TASK PROMPT
Which lines below fall between the one containing "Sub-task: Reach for" and the one containing "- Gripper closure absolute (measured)"? Repeat them exactly, counting both of those lines, and add nothing else.

******************************

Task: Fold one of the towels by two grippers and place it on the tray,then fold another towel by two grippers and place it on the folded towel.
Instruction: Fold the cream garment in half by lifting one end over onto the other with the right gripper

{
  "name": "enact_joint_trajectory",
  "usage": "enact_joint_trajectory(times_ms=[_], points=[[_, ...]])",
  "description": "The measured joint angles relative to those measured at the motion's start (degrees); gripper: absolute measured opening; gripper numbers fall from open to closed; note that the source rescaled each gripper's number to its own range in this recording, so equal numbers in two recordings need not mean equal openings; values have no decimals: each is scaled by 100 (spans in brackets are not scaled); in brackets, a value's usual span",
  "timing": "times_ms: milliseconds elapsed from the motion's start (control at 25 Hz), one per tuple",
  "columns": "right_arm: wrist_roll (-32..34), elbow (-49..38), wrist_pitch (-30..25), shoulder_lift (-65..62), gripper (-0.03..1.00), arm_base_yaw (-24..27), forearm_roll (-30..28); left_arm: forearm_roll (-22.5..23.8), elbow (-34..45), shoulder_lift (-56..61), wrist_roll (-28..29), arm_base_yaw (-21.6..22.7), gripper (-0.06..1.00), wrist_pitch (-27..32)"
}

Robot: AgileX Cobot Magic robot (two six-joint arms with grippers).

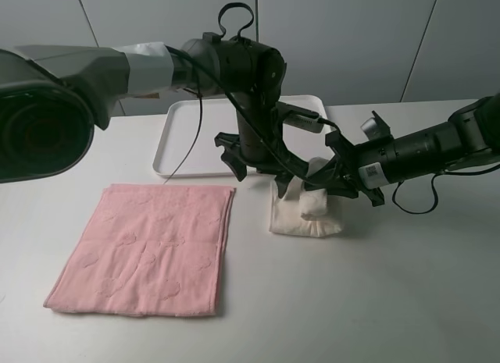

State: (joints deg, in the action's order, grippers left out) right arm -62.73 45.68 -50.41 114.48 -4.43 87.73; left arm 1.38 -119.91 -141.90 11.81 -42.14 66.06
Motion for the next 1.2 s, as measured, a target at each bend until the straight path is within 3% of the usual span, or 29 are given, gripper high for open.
enact_joint_trajectory(times_ms=[440,680,1040,1200], points=[[-63,0,0,0,5,-9,213,191,-922,0,-177,222,98,366],[-194,-2,-151,0,43,-169,635,253,-989,0,-280,222,98,366],[-375,-2,-287,0,60,-220,669,298,-989,0,-420,235,98,366],[-386,-2,-309,0,62,-91,681,249,-989,0,-462,318,98,366]])
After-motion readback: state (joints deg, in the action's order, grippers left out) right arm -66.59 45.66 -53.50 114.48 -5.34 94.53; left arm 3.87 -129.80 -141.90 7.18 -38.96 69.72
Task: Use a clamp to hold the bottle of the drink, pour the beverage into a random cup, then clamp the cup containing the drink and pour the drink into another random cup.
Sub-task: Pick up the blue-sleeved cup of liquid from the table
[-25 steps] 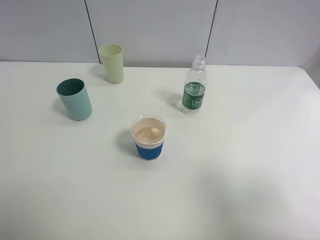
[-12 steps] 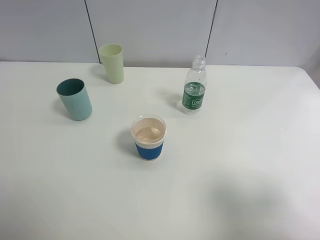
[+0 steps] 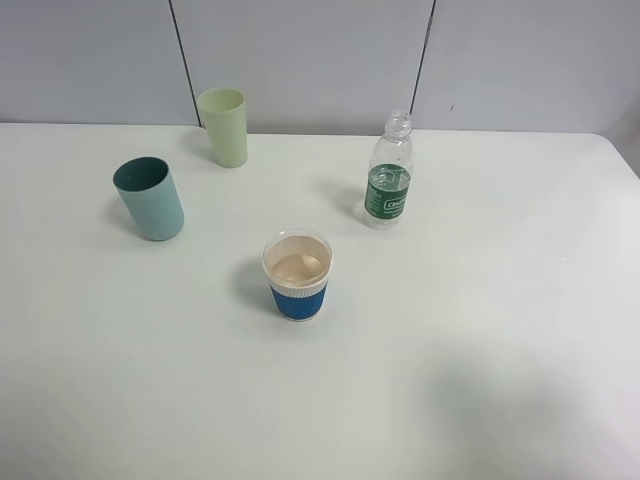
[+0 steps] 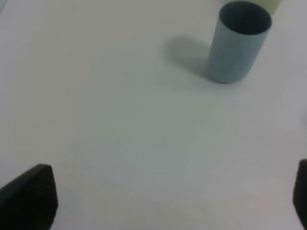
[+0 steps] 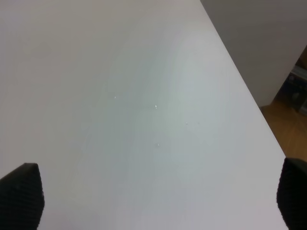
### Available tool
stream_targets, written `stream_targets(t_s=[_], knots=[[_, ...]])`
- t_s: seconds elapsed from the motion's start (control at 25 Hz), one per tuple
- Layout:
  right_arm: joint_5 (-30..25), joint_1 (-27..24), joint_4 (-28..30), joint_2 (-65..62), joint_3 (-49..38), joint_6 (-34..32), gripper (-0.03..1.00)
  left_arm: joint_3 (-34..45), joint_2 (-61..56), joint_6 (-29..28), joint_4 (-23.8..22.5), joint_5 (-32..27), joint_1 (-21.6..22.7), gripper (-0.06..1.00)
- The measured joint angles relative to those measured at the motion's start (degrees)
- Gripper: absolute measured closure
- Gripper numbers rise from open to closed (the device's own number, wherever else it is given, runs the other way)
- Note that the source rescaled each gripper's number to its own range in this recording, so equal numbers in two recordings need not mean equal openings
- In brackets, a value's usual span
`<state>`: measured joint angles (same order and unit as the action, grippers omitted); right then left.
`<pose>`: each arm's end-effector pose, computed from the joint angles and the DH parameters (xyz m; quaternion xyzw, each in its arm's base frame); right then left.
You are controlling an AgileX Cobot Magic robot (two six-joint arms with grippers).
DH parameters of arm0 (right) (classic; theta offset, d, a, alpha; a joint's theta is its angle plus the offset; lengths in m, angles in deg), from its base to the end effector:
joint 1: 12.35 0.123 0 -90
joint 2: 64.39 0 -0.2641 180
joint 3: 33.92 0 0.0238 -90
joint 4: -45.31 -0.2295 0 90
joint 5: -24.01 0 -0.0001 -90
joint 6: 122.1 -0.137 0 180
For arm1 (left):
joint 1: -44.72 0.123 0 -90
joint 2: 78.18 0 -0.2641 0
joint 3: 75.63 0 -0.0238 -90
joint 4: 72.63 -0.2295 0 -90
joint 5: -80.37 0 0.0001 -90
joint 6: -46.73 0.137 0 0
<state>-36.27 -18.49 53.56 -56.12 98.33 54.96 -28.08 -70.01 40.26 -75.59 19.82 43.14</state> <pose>0.0357 -0.0210 0.2492 0.0697 0.8444 -0.0866 0.5241 0.0377 0.0051 0.2489 -0.0373 0.8482 -0.0113 0.5283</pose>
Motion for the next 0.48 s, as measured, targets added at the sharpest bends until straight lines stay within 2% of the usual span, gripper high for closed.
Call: stream_targets(t_s=[0.48], knots=[[0.0,0.0,0.06,0.0,0.0,0.0,-0.03,0.0,0.0,0.0,0.0,0.0,0.0,-0.06]])
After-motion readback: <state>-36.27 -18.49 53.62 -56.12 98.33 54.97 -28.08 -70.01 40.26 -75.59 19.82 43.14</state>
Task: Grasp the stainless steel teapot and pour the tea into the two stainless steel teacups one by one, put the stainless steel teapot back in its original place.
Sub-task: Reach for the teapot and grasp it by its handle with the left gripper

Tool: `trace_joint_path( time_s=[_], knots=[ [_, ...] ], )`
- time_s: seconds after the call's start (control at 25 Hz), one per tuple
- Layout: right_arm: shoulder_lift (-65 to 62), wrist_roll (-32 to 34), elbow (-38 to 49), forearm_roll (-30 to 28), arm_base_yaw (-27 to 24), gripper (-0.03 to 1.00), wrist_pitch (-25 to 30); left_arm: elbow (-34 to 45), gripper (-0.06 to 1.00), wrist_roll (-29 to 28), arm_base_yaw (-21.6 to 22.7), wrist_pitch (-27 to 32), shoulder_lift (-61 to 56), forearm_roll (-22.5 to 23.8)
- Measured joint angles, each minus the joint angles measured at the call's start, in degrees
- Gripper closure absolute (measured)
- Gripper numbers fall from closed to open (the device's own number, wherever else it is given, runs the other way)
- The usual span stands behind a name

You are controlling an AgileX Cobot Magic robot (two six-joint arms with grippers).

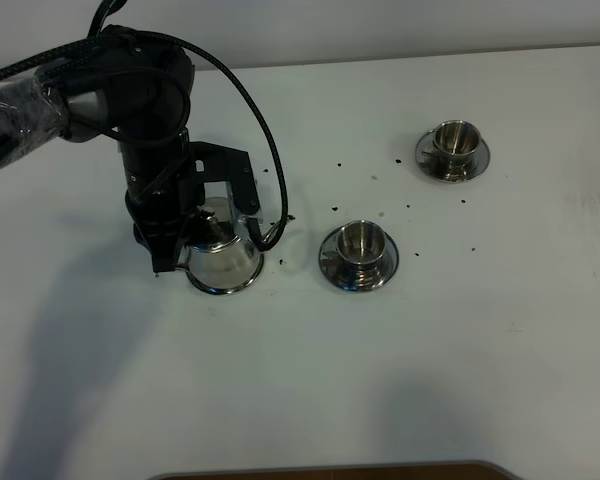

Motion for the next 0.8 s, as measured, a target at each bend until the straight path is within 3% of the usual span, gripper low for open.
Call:
trace_joint_path(
  time_s=[0.8],
  knots=[
    [0.0,0.02,0.0,0.0,0.0,0.73,0.0,-1.37,0.7,1.05,-0.18,-0.38,0.0,0.54]
  ],
)
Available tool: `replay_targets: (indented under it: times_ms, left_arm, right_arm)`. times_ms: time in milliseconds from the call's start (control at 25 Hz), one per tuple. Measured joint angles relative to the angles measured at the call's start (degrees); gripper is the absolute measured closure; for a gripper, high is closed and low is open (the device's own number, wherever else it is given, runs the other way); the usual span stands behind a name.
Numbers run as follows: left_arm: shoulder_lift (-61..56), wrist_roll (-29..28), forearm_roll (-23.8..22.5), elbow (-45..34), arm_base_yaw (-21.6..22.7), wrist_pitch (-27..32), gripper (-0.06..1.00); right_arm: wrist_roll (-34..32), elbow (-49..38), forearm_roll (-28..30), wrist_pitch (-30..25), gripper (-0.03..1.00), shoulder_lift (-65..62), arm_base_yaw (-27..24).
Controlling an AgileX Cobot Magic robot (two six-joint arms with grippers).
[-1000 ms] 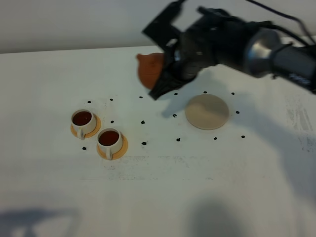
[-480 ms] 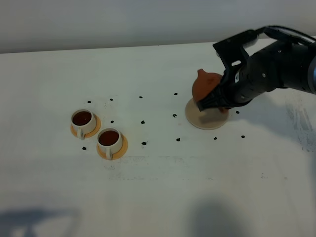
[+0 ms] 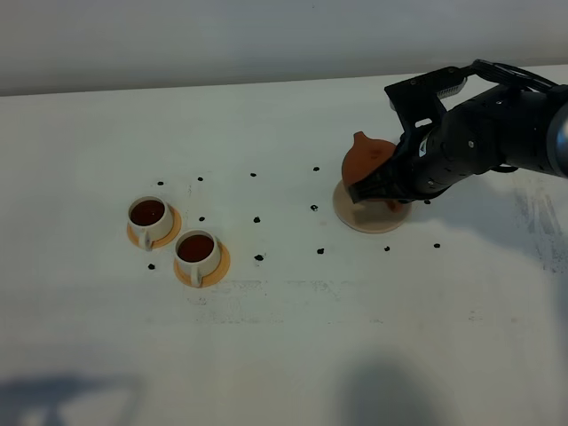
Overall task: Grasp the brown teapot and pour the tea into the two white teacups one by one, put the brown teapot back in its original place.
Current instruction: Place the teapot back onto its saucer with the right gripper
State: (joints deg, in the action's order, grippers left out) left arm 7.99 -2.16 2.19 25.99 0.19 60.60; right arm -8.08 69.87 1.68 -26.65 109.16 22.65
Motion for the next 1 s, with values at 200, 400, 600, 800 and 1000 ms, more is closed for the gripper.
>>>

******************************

SOLUTION TO THE EXERCISE
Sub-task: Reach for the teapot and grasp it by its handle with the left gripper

Tool: `trace_joint_path( time_s=[_], knots=[ [_, ...] ], )`
- time_s: seconds after the call's start (control at 25 Hz), one per tuple
- Layout: right_arm: shoulder_lift (-65 to 62), wrist_roll (-32 to 34), elbow (-38 to 49), forearm_roll (-30 to 28), arm_base_yaw (-27 to 24), gripper (-0.03 to 1.00), wrist_pitch (-25 to 30); left_arm: elbow (-34 to 45), gripper (-0.06 to 1.00), wrist_roll (-29 to 28), arm_base_yaw (-21.6 to 22.7), wrist_pitch (-27 to 32), shoulder_lift (-61 to 56), forearm_roll (-22.5 to 23.8)
- Measured joint angles, each minus the joint angles measured at the call's start, in degrees
- Gripper closure absolute (measured)

The output requires nothing else.